- _WHAT IS EXPECTED_
Repeat the data exactly. Pictures are not part of the copy.

•••

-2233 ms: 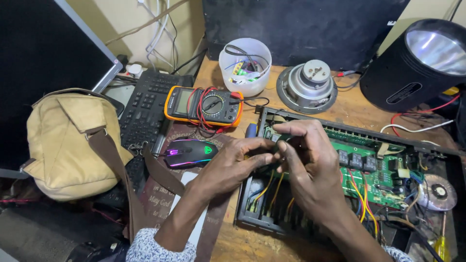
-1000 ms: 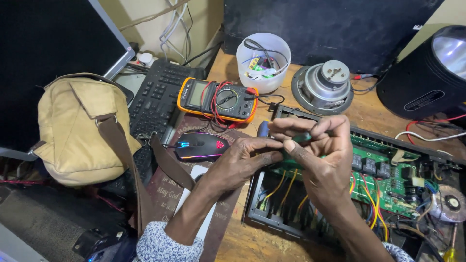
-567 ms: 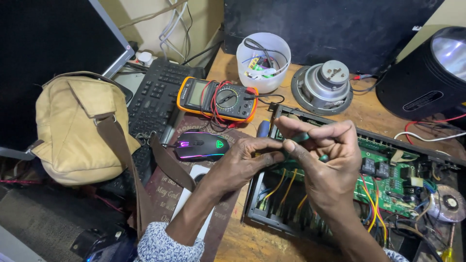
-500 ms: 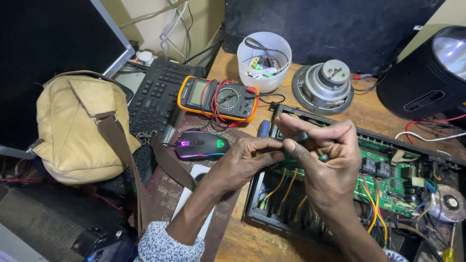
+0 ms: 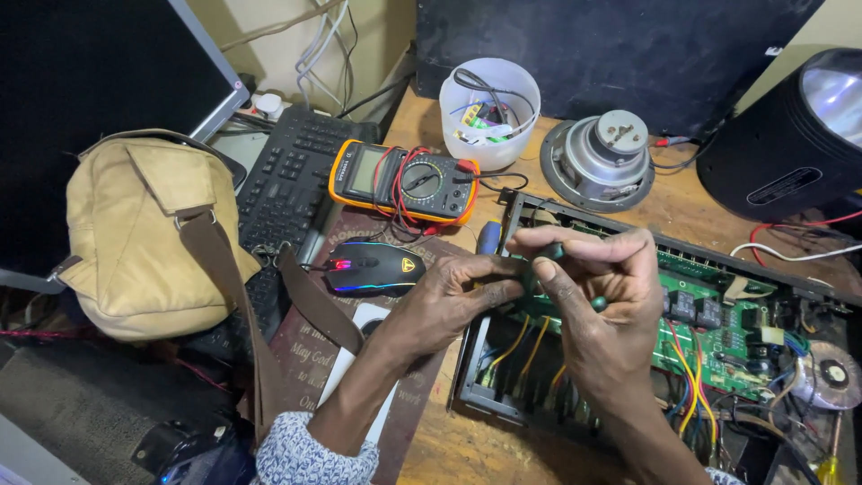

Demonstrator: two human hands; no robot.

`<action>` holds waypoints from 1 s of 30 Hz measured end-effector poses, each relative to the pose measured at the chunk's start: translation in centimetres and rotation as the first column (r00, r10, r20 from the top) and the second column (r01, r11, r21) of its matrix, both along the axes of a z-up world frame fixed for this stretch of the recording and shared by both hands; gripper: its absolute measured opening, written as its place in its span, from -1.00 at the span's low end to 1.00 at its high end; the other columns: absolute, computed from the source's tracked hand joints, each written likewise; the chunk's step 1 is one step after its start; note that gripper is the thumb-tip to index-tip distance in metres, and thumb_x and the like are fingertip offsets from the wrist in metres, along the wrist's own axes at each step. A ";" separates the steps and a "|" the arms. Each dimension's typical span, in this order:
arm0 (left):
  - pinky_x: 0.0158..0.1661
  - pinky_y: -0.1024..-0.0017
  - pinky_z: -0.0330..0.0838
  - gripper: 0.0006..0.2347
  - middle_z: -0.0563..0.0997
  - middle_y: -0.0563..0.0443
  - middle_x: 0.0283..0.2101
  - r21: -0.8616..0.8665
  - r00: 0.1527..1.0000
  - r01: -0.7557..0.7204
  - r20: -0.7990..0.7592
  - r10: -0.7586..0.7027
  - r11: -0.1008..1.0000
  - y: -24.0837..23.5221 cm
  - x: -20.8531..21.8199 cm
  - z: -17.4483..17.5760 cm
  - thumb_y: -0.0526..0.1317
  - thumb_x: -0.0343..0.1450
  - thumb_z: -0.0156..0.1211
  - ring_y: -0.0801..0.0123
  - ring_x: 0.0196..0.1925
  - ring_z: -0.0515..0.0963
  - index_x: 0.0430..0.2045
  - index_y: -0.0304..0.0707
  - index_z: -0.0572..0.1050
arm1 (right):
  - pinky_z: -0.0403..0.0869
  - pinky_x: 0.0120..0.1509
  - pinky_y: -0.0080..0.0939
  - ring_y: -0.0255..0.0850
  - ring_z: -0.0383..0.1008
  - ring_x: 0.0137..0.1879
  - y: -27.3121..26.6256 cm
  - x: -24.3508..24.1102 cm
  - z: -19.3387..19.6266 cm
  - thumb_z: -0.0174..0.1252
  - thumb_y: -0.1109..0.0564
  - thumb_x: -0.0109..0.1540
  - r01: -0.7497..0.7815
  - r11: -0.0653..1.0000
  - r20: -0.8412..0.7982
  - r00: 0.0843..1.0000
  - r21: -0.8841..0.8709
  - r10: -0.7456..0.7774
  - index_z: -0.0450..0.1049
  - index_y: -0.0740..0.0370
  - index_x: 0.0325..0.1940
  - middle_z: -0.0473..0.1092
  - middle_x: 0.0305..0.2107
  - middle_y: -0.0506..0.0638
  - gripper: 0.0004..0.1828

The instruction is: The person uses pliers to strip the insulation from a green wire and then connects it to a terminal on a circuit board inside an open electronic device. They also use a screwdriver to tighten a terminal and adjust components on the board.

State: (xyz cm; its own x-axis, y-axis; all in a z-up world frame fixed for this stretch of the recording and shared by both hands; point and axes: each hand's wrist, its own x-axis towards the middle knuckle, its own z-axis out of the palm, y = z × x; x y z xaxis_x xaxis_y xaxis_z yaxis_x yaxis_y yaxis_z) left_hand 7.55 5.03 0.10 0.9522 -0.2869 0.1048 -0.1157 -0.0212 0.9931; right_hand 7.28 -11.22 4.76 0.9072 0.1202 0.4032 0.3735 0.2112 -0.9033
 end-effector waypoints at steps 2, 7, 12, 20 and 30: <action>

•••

- _WRITTEN ANSWER_
-2233 ms: 
-1000 ms: 
-567 ms: 
-500 ms: 
+0 ms: 

Demonstrator: two human hands; no robot.

`<action>` holds waypoints from 1 s of 30 Hz measured end-effector poses, each relative to the pose measured at the chunk's start: translation in centimetres and rotation as the first column (r00, r10, r20 from the top) and the second column (r01, r11, r21) of its matrix, both along the axes of a z-up world frame fixed for this stretch of the recording and shared by both hands; gripper: its absolute measured opening, written as its place in its span, from -1.00 at the span's low end to 1.00 at its high end; the other columns: absolute, computed from the source's tracked hand joints, each written likewise; the chunk's step 1 is one step after its start; note that gripper is the thumb-tip to index-tip distance in metres, and thumb_x and the like are fingertip offsets from the wrist in metres, along the wrist's own axes at each step. A ";" separates the steps and a "|" the arms. Each dimension's typical span, in this order:
arm0 (left):
  - pinky_x: 0.0158..0.1661
  - pinky_y: -0.1024..-0.0017
  - pinky_z: -0.0330..0.0838
  - gripper: 0.0006..0.2347
  - middle_z: -0.0563..0.0997
  - middle_y: -0.0563..0.0443
  - middle_x: 0.0283..0.2101
  - r21: -0.8616..0.8665
  - r00: 0.1527..1.0000
  - r01: -0.7557..0.7204
  - r20: -0.7990..0.7592
  - r10: -0.7586..0.7027
  - r11: -0.1008..1.0000
  - y: -24.0837..23.5221 cm
  - x: -20.8531..21.8199 cm
  - z: -17.4483..17.5760 cm
  - thumb_y: -0.0526..0.1317
  - thumb_x: -0.0343..0.1450
  - thumb_z: -0.0156..0.1211
  - ring_y: -0.0801..0.0123
  - ring_x: 0.0196..0.1925
  - ring_z: -0.0515..0.0963
  - index_x: 0.0430..0.2045
  - index_y: -0.0304..0.0707
  - index_z: -0.0572..0.1050
arm1 (right):
  - pinky_z: -0.0403..0.0869
  - pinky_x: 0.0120..0.1509
  - pinky_y: -0.0080..0.0939
  - ring_y: -0.0255..0.0850
  - ring_z: -0.0383..0.1008
  - ring_x: 0.0137..0.1879
  - y: -27.3121..26.6256 cm
  - x: -24.3508..24.1102 cm
  - z: -19.3387..19.6266 cm
  - thumb_z: -0.0174..0.1252
  - thumb_y: -0.1109..0.0564
  - thumb_x: -0.0109..0.1540
  - r01: -0.7497..0.7815
  - r11: -0.0653..1.0000
  - r20: -0.8412..0.7982
  - r00: 0.0843..1.0000
  - r21: -0.8841..0.8709
  - r10: -0.7456..0.7774
  - index_z: -0.0450..0.1049
  - index_y: -0.0740..0.0370
  - index_x: 0.0325..0.1940
  - middle_z: -0.0473..0.1092
  - middle_x: 0.0305..0.2107
  - middle_y: -0.0506..0.0638
  - gripper: 0.0004..0.1828

The instruction is: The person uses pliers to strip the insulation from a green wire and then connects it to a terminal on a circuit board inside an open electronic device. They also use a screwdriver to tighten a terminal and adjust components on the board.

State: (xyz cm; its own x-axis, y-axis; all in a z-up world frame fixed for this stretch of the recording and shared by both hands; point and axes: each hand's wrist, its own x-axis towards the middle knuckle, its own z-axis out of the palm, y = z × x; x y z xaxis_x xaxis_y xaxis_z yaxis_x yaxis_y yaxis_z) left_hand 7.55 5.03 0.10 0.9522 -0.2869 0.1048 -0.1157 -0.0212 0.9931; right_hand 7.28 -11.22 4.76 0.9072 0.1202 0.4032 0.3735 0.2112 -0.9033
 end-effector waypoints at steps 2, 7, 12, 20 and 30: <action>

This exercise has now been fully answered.